- _The task_
Which lines of the listing below contain the word "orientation"? Copy each of them.

—————

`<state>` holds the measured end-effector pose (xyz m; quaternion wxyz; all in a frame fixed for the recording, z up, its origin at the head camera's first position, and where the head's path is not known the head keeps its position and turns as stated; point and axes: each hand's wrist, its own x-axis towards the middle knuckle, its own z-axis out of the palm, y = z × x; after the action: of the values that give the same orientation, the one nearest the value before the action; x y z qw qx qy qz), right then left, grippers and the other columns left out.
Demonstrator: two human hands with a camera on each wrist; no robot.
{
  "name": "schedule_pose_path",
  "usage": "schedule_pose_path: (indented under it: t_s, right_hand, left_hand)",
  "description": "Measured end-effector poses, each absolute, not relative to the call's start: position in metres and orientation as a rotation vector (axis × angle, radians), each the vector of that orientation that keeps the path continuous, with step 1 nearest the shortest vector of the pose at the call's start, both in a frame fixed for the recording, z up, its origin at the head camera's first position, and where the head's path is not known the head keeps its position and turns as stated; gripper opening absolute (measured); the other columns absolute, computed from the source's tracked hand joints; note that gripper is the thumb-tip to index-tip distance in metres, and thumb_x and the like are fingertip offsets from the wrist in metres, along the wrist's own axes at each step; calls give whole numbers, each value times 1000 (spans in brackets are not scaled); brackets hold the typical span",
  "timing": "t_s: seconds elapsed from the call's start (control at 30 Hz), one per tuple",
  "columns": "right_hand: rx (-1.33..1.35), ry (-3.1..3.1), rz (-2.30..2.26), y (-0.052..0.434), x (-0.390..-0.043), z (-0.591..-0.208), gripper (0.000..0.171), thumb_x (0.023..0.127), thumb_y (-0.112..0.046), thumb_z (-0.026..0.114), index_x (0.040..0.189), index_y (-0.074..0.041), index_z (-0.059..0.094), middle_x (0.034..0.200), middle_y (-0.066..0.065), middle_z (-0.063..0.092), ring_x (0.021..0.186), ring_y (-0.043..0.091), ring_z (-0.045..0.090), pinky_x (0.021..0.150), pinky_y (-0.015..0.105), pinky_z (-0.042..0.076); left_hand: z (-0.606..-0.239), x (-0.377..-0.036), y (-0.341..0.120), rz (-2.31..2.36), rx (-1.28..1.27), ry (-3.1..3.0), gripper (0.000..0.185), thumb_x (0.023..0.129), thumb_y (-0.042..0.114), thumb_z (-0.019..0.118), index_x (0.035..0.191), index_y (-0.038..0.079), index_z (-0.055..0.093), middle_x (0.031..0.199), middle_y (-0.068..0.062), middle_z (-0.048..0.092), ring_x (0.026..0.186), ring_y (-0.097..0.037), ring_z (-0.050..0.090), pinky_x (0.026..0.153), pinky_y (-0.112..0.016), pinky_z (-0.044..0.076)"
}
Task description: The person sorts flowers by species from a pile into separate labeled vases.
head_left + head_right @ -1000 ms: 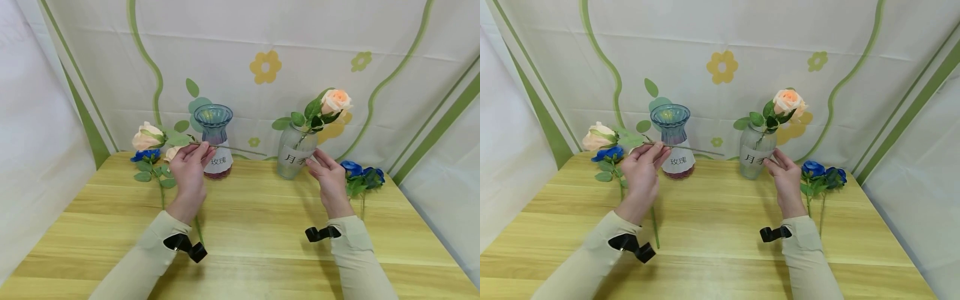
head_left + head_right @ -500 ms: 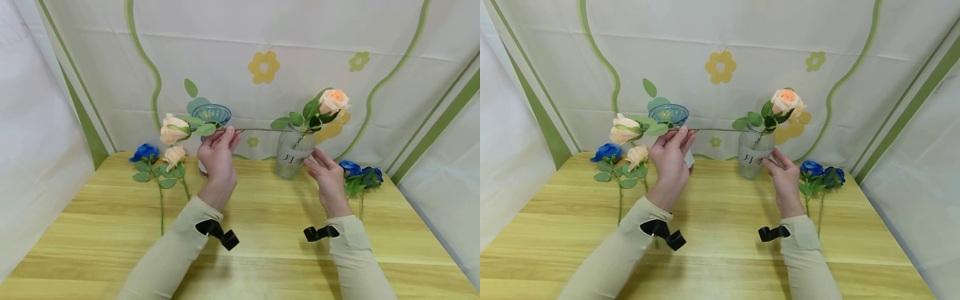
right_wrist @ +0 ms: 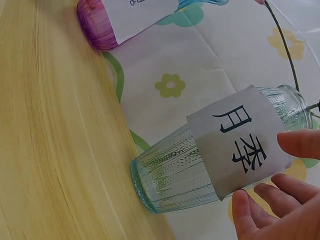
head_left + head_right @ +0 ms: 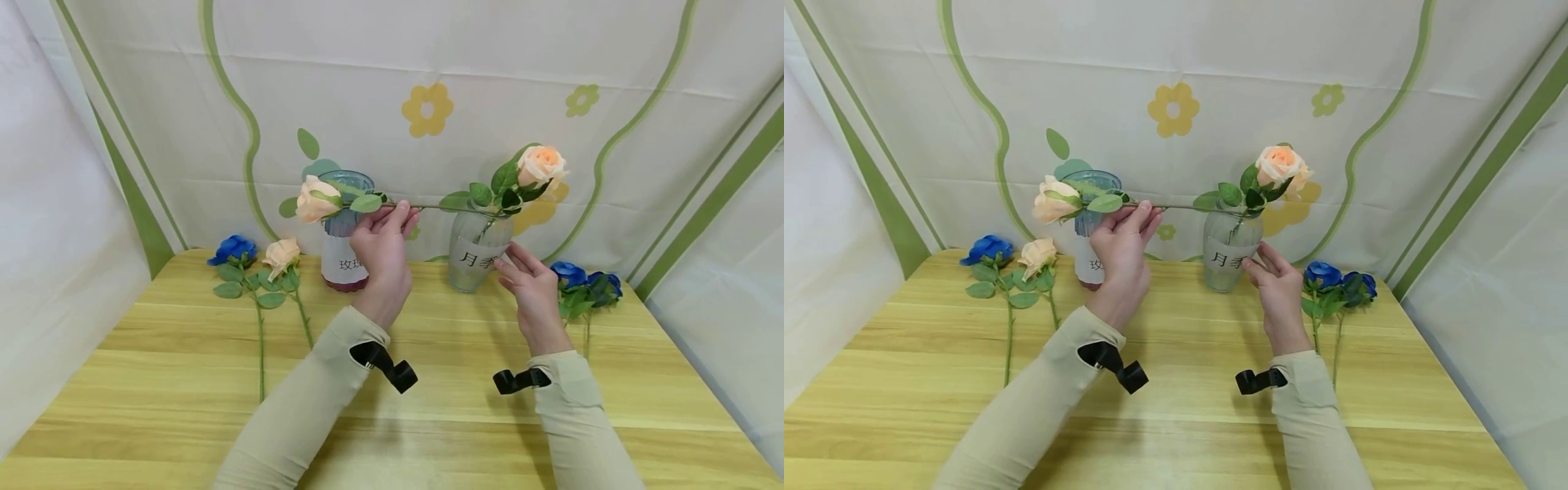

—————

- _Solution for this problem_
`<state>` holds the measured end-effector pose (xyz m; quaternion wxyz; all in a frame fixed for the recording, z up, its origin at the head camera's first position, and where the head's path is not known the head keeps its position and turns as stated; point and axes: each hand's wrist, its own x-axis towards the middle knuckle, its own z-axis out of the palm, y = z × x; after the action: of the values that give the same orientation, the one nearest the value before the action; x y z qw qx qy qz), right then left, grippers and the other columns left out.
  "description": "Measured end-effector poses, each absolute, not relative to the call's start: position in metres and orientation as a rotation vector (axis × angle, radians), each the vector of that orientation that keeps the path continuous, with step 1 nearest the shortest vector of the pose at the call's start, both in a frame fixed for the recording, z up, its origin at the head camera's first position, and where the head's path is not known the head keeps its position and turns as stated; gripper opening absolute (measured); the other columns absolute, computed from the source's tracked hand joints; note that gripper is the thumb-tip to index-tip distance in metres, and thumb_x and the like are fingertip offsets from the wrist in metres, along the wrist's own axes at each step; calls give whole numbers, each value times 1000 (spans in brackets are not scaled); brackets hold the typical span",

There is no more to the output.